Exercise brief: Within the listing below, locate all lines containing the word "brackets". Copy each one.
>>>
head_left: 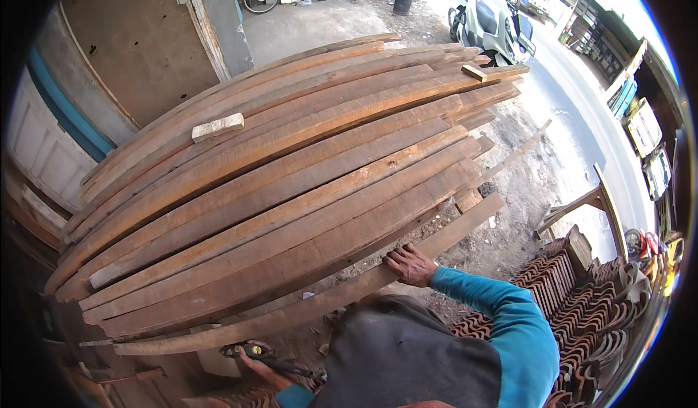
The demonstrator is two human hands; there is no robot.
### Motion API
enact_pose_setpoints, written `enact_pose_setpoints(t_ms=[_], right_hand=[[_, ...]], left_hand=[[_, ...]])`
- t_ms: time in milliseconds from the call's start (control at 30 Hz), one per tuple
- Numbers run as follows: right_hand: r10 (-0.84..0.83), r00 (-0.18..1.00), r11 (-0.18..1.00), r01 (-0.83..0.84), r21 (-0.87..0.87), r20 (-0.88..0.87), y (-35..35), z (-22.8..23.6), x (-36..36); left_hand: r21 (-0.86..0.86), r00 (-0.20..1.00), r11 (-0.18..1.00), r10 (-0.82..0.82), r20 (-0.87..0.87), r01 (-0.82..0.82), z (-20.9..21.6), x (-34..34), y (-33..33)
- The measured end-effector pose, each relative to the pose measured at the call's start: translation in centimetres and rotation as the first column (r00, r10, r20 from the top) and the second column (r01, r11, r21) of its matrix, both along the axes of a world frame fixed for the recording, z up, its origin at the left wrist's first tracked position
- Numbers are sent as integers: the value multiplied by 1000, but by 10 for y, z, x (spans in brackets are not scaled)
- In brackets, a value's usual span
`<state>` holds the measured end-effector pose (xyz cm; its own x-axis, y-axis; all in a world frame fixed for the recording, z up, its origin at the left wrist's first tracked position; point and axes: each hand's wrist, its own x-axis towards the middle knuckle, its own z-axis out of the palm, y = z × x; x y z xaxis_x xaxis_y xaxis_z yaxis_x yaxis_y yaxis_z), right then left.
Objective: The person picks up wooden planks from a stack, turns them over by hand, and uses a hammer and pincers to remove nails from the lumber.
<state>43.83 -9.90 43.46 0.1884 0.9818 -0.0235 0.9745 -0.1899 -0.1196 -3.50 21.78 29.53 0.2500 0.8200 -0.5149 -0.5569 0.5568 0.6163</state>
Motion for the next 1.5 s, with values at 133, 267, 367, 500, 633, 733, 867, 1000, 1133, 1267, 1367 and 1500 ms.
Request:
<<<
Solution for this problem:
- Numbers are sent as integers: the value multiplied by 1000, but by 10 for y, z, x (spans in brackets are not scaled)
- In brackets, a value's usual span

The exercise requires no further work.